The Year of Words: Day 329 - Stephen Sondheim

Welcome to a rapidly adapted day in the year of words.. Adapted as today, I'm feeling the absence of a friend whom I've never met, but has been ever present in my life since the age of about 18.

So the majority of this post will unashamedly kvell over a phat musician, lyricist, composer and artist. I'd known and forgotten kvell until it was recently reintroduced mainly by Randy Rainbow (remember him?). However, I'm more than happy to kvell over the already much missed Stephen Sondheim.

So, apologies in advance for the longer than usual post, but hopefully you'll learn something new about a true genius of musical theatre. If not, you'll at least know why I rate him so highly, how he has influenced others and hear some great music to boot. What else are you doing to top that?

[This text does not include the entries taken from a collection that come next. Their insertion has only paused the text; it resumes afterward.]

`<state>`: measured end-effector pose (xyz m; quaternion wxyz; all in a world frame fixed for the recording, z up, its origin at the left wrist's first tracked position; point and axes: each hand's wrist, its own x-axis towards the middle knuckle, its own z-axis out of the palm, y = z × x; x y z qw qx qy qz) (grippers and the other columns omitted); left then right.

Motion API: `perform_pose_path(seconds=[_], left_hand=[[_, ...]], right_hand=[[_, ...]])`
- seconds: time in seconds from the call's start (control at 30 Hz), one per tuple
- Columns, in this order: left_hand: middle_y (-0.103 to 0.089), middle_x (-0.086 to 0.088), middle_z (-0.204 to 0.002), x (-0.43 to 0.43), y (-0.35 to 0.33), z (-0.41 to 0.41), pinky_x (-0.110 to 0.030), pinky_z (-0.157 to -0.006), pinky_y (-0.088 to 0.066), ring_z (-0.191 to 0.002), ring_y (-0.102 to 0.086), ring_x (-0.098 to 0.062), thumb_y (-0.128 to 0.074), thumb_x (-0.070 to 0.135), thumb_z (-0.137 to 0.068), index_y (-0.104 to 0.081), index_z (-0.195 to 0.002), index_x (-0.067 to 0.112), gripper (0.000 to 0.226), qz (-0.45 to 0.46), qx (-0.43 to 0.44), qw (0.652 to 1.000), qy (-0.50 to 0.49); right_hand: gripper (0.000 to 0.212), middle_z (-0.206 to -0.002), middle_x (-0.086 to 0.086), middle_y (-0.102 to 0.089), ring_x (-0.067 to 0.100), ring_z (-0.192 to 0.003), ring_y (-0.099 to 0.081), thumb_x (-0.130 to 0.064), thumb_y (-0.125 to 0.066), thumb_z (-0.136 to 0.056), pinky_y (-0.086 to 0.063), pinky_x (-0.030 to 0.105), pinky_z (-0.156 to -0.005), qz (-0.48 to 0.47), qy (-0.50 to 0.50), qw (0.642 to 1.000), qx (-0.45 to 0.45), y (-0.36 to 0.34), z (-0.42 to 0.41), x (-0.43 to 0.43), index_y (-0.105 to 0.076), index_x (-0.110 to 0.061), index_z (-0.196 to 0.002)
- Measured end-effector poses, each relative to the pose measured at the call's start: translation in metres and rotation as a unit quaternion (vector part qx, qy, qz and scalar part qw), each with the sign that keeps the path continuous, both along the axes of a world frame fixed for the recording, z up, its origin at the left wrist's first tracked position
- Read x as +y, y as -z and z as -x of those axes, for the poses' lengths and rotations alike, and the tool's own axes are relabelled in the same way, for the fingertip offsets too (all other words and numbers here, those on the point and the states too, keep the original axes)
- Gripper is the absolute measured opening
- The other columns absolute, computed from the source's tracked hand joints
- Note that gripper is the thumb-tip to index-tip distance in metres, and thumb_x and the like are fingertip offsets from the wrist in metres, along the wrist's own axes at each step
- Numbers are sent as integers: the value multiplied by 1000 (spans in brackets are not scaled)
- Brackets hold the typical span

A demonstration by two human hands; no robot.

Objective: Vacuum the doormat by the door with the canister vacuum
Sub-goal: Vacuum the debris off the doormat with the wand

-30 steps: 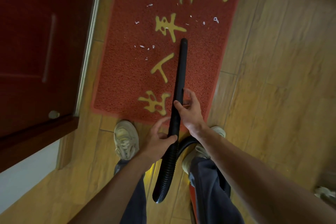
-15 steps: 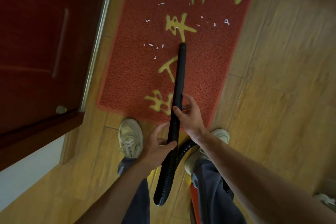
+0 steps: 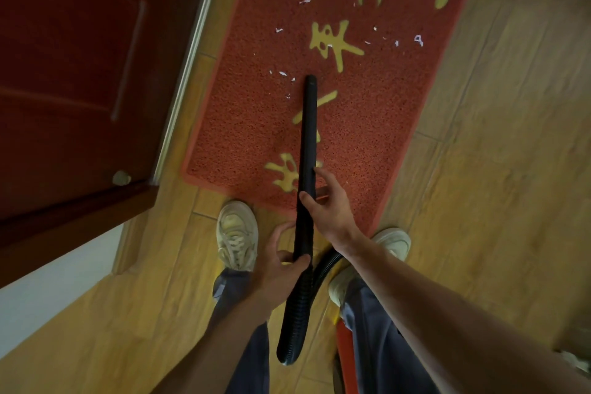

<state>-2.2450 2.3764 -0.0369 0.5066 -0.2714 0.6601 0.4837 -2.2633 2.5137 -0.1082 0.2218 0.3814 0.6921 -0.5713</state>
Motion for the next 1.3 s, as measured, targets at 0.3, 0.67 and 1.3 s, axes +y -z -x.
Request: perform_pose_path(seconds=[0.3, 0.67, 1.3], left_hand=[[-74, -9, -86, -11, -4, -10, -43, -74, -61, -79, -73, -24, -68, 12, -89, -51, -98, 66, 58, -12, -19, 1000, -10], [-71, -16, -87, -13, -3, -29, -48, -72, -62, -78, -74, -28, -68, 9, -89, -51, -107, 59, 56, -14, -40, 999, -31], [-73, -15, -88, -18, -4, -59, -51, -76, -61, -84, -73, -28, -69, 11, -88, -49, -119, 50, 53, -20, -59, 997, -38]], right_hand=[[53, -99, 3, -68, 16, -82, -70, -17, -67, -92, -60, 24, -63, 15, -2, 1000, -11, -5, -9, -10, -46, -29, -139], [51, -97, 6, -68, 21, -83, -70, -17, -66, -92, -62, 40, -74, 16, -26, 999, -25, -3, -21, -15, -48, -32, -137], [52, -102, 10, -65, 22, -88, -69, -17, -64, -93, -62, 37, -74, 27, -34, 998, -38, -6, -51, -19, -46, -30, -140]])
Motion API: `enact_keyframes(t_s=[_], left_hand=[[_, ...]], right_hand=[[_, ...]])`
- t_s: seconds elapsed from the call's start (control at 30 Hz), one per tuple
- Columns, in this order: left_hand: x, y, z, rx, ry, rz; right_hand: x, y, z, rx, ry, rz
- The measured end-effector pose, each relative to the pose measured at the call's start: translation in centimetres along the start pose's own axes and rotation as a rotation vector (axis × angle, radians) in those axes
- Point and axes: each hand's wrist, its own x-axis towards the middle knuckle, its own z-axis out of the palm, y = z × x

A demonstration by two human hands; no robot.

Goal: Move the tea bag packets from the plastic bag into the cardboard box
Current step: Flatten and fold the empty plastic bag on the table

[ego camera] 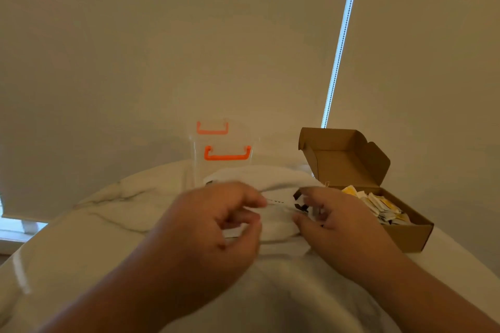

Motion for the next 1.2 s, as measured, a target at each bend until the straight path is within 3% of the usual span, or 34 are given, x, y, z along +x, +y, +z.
enact_keyframes(t_s=[0.1, 0.13, 0.2, 0.27, 0.3, 0.37, 0.4, 0.47, 0.6, 0.67, 0.77, 0.87, 0.93, 1.07, 1.2], left_hand=[[0.9, -0.4, -1.7, -0.347, 0.445, 0.052], [1.5, -1.2, -2.2, -0.329, 0.557, 0.058], [2.7, -4.3, -2.5, -0.18, 0.627, -0.025], [3.3, -7.5, -1.8, -0.101, 0.509, -0.192], [3.3, -8.8, -1.3, -0.076, 0.371, -0.282], [2.7, -10.5, 0.1, 0.059, -0.031, -0.415], [2.4, -11.1, 0.6, 0.246, -0.259, -0.421], [2.2, -12.0, 1.3, 0.565, -0.5, -0.39], [2.6, -11.5, 2.1, 0.741, -0.45, -0.489], [2.6, -11.3, 1.8, 0.617, -0.373, -0.485], [2.5, -11.1, -0.4, 0.439, -0.244, -0.443], [2.7, -11.6, -2.7, 0.354, -0.216, -0.604], [2.8, -12.2, -3.4, 0.371, -0.184, -0.615], [2.7, -13.5, -3.9, 0.353, 0.096, -0.703], [2.4, -15.2, -3.8, 0.469, 0.017, -0.772]], right_hand=[[0.0, 0.7, -0.5, 0.053, -0.013, 0.064], [0.0, 0.7, -0.6, 0.056, -0.03, 0.061], [-0.2, 0.7, -0.7, 0.049, -0.07, 0.042], [-0.4, 0.5, -0.6, -0.003, -0.091, 0.014], [-0.6, 0.4, -0.6, -0.025, -0.09, 0.0], [-0.7, 0.3, -0.7, -0.022, -0.07, -0.018], [-0.7, 0.3, -0.9, -0.007, -0.06, -0.027], [-0.8, 0.2, -1.4, -0.005, -0.06, -0.057], [-1.4, -0.6, -1.8, 0.007, -0.146, -0.051], [-1.8, -1.1, -1.5, 0.022, -0.257, -0.042], [-2.1, -1.3, -0.7, -0.194, -0.5, -0.032], [-2.5, -1.4, -1.2, -0.366, -0.692, 0.086], [-2.6, -1.4, -1.9, -0.444, -0.757, 0.036], [-3.0, -0.8, -3.9, -0.476, -0.849, 0.056], [-3.4, -0.8, -5.2, -0.354, -0.882, 0.156]])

I don't know when I first became aware of Stephen Sondheim. His music has always seemed to form part of my life. I do remember realising I wasn't typical when Mr Skinner (first year senior school music teacher) asked which composers we liked and why. I replied Sondheim and Bernstein but Sondheim's lyrics are better. - The tumbleweed rolled slowly through the music room at Ridgeway. (Just me then?) While I would now include Mozart and most of the classical/romantic composers, Chopin, Joplin and many others, neither of those choices have shifted out of my top three.

Mozart is pretty much untouchable for me (I'm with Puccini - Mozart isn't a composer, Mozart is the music). However, Sondheim isn't far behind him for me and is in a league of his own in terms of lyrics and honesty both in lyrics and musically. So what made him so good?

Oscar Hammerstein II

Those who know their late 20th century musical composers will realise this isn't Stephen Sondheim. However without this man, Sondheim wouldn't be the artist he was.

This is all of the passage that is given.